Scientific misconduct typically, but not always, derails careers. The cost to federal funding sources for retracted research was much lower than the researchers expected.
Much has been assumed about the private and public damage of scientific misconduct. Yet few have tried to measure the costs to perpetrators and to society.
A recent study calculated some of the career impacts, as well as federal funding wasted, when biomedical research papers are retracted. The results appear in the Aug. 15 issue of the journal eLife.
In questioning common assumptions, the study authors determined that scientific misconduct typically, but not always, exacts a personal toll in derailing careers. On the public side, the cost to federal funding sources for retracted research was much lower than they expected.
The authors emphasized that scientific misconduct does more than ruin professional careers and waste funding. False data can jeopardize patient safety, betray trust in the scientific community, and slow research progress.
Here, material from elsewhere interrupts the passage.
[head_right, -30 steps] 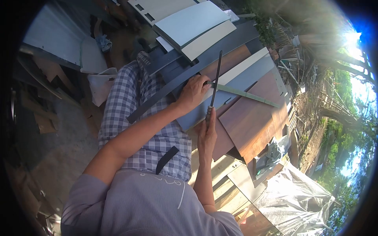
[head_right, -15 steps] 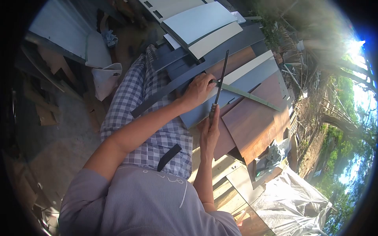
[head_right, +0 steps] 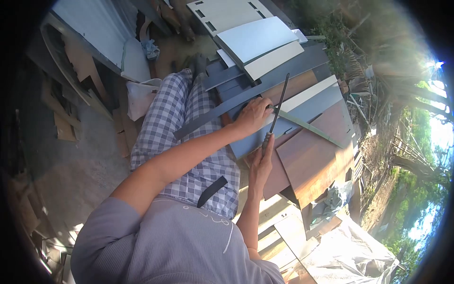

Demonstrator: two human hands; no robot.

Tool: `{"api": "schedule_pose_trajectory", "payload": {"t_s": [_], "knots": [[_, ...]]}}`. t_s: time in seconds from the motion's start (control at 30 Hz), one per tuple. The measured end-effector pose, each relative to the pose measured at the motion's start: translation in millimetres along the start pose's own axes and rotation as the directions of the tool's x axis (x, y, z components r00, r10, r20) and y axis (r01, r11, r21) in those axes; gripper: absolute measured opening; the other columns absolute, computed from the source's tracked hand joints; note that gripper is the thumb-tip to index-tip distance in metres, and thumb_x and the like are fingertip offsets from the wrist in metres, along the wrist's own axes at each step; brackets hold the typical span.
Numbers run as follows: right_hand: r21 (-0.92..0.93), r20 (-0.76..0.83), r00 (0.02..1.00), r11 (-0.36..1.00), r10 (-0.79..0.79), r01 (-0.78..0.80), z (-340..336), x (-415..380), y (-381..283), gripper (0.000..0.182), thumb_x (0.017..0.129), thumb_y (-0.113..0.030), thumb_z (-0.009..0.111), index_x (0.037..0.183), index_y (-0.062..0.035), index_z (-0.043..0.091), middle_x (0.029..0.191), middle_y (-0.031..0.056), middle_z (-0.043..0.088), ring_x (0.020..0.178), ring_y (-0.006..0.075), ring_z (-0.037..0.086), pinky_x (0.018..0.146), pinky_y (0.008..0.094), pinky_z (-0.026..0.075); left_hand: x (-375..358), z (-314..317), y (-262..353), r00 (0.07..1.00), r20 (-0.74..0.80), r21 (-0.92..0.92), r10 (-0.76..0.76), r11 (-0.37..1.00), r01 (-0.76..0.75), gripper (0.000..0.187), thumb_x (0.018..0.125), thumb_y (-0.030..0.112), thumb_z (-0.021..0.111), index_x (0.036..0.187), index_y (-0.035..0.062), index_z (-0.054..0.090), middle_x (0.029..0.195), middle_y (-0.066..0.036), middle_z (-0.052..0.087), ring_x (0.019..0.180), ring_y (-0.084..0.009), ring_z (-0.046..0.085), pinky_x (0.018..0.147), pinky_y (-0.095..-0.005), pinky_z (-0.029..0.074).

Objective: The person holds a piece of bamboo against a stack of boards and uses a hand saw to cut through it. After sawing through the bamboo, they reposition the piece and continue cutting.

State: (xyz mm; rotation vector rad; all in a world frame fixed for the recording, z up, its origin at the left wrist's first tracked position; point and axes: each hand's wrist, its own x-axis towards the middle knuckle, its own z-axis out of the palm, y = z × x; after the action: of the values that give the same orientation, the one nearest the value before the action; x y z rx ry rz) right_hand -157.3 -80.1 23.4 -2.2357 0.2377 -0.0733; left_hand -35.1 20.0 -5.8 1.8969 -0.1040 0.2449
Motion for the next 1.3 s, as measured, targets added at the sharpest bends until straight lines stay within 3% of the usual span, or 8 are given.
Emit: {"api": "schedule_pose_trajectory", "payload": {"t_s": [0.2, 0.37, 0.77, 1.0, 1.07, 1.3], "knots": [[-0.003, 0.03, 0.999, 1.0, 0.025, -0.025, 2, 0, 1, 0.056, 0.099, -0.008, 0.044, 0.15, -0.0248, 0.029, 0.078, 0.0014, 0.051, 0.063, 0.0067, 0.046, 0.053, 0.023, 0.04, -1, 5, -2, 0.999, -0.003, -0.009, -0.033, 0.999, 0.033, 0.019, 0.093, 0.02, 0.054, 0.105, 0.0055, 0.052, 0.101, -0.016, 0.058, 0.099, -0.0371, 0.056, 0.086, -0.0459, 0.045], [-0.069, 0.005, 0.995, 0.993, -0.096, 0.096, 4, 4, 18, 0.056, 0.1, -0.008, 0.045, 0.15, -0.0262, 0.03, 0.079, 0.0015, 0.051, 0.062, 0.0069, 0.045, 0.052, 0.0225, 0.039, 0, 2, -5, 0.999, 0.018, 0.007, -0.051, 0.999, 0.05, 0.02, 0.094, 0.022, 0.054, 0.106, 0.0058, 0.052, 0.101, -0.016, 0.058, 0.1, -0.0367, 0.056, 0.086, -0.0458, 0.046], [-0.094, 0.002, 0.991, 0.987, -0.13, 0.13, 2, 4, 15, 0.055, 0.099, -0.007, 0.044, 0.15, -0.0236, 0.03, 0.086, 0.0046, 0.053, 0.066, 0.008, 0.046, 0.055, 0.0233, 0.041, 1, 5, -1, 0.996, 0.057, 0.028, -0.07, 0.997, 0.068, 0.023, 0.094, 0.024, 0.053, 0.107, 0.0054, 0.051, 0.103, -0.017, 0.057, 0.101, -0.0365, 0.056, 0.087, -0.0467, 0.045], [-0.045, -0.003, 1.0, 0.999, 0.025, -0.025, 5, -1, -5, 0.056, 0.099, -0.006, 0.045, 0.15, -0.0207, 0.029, 0.086, 0.004, 0.052, 0.067, 0.0082, 0.046, 0.057, 0.0234, 0.041, -2, 4, -2, 0.999, 0.023, 0.009, -0.036, 0.999, 0.036, 0.021, 0.094, 0.023, 0.054, 0.105, 0.0058, 0.049, 0.099, -0.016, 0.057, 0.098, -0.0365, 0.056, 0.085, -0.0468, 0.045], [-0.072, -0.018, 0.998, 0.995, -0.065, 0.064, 6, -1, 8, 0.056, 0.098, -0.005, 0.045, 0.15, -0.0201, 0.029, 0.088, 0.0036, 0.053, 0.068, 0.008, 0.045, 0.059, 0.0233, 0.041, -1, 3, -2, 0.999, 0.032, 0.016, -0.031, 0.999, 0.03, 0.021, 0.094, 0.022, 0.054, 0.105, 0.0059, 0.049, 0.099, -0.016, 0.057, 0.098, -0.0364, 0.056, 0.085, -0.0469, 0.045], [-0.109, -0.036, 0.991, 0.986, -0.127, 0.123, 6, 1, 8, 0.056, 0.098, -0.005, 0.044, 0.15, -0.0191, 0.03, 0.091, 0.0037, 0.054, 0.069, 0.0078, 0.045, 0.06, 0.0232, 0.041, -1, 3, -1, 0.997, 0.044, 0.007, -0.063, 0.998, 0.063, 0.02, 0.093, 0.022, 0.055, 0.105, 0.0066, 0.049, 0.098, -0.015, 0.057, 0.097, -0.0358, 0.056, 0.084, -0.0467, 0.046]]}}
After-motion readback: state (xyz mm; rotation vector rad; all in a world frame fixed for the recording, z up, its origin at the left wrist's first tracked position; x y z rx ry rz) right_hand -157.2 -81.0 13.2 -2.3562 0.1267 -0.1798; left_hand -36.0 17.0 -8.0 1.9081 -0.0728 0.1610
Dr. Ferric Fang, a UW professor of laboratory medicine and microbiology, co-authored the study.
picture of Dr. Ferric Fang in his microbiology lab at the University of Washington
The rise in misconduct is a troubling sign of problems in the high-pressure scientific enterprise in the United States and some other countries, according to Dr. Ferric Fang, a University of Washington professor of microbiology and laboratory medicine.
Fang is senior author of the study, “Financial Costs and Personal Consequences of Research Misconduct Resulting in Retracted Publications.” He explained that dishonesty, such as fabricated or falsified data, is behind most paper retractions, but added that sometimes honest retractions correct a previously undetected error.
A research group consisting of Andrew M. Stern of Perelman School of Medicine at the University of Pennsylvania, Arturo Casadevall of Albert Einstein College of Medicine at Yeshiva University, R. Grant Steen of MediCC Medical Communications Consultants, and Fang analyzed several open databases to answer these questions:
What happens to the productivity and funding of discredited biomedical researchers? What is the price of retracted studies for the National Institutes of Health, the largest source of basic and clinical research grant funding?
With a few exceptions of scientists weathering an earlier failure, those proven guilty of misconduct experienced a sharp drop in their research productivity, according to the investigators’ review of the publication histories of those named in Office of Research Integrity findings. Being listed in an Office of Research Integrity misconduct filing also correlated with a significant, sustained drop in funding. Lately, criminal charges for making false statements to the NIH in order to obtain research funding have been levied in at least one prominent case.
Using publicly available data for 1992 to 2012 and various analytical approaches, Fang, Steen, Casadevall and Stern estimated the direct attributable financial costs to the NIH for retracted studies. In a sample group of 43 retracted articles in which all funding was accounted for, the mean attributable cost was $425,073 per article. The researchers also estimated the total funding for all NIH grants that in any way supported research reported in papers retracted for misconduct. Their initial figure was $1.67 billion in actual dollars, which, after adjusting for inflation to 2012 dollars, came in at $2.32 billion.
Overall, the researchers found that funding for research reported in retracted articles accounted for less than 1 percent of the NIH budget during the period reviewed.
Further analysis suggested that the direct cost to the NIH is higher for retracted papers published in high-impact journals – those with articles that are the most cited in other research papers within two years of publication.
They acknowledged the difficulty in calculating the attributable costs of each retracted study, because funding sources are diverse and not uniformly reported in scientific papers or in research project databases. The researchers tried to find reasons why they may have underestimated or overestimated, and pointed to additional sources of bias.
Even with such corrections, Fang said, “Our study suggests that research misconduct does not involve a large percentage of research funding in the United States.”
He stressed that this study looks at only a small part of the full financial loss from research misconduct. It did not include the steep expenses incurred in investigating scientific misconduct, or a drop in support for institutions or colleagues with reputations tarnished by association. Nor did it include time and money other scientists spent in unproductive work based on false data.
“The reverberations of fraud throughout the research community might even be greater than the cost of the retracted research itself,” the authors noted.
Fang and his co-authors singled out the greatest immeasurable cost of scientific misconduct: preventable illness or the loss of human life due to misinformation in the medical literature.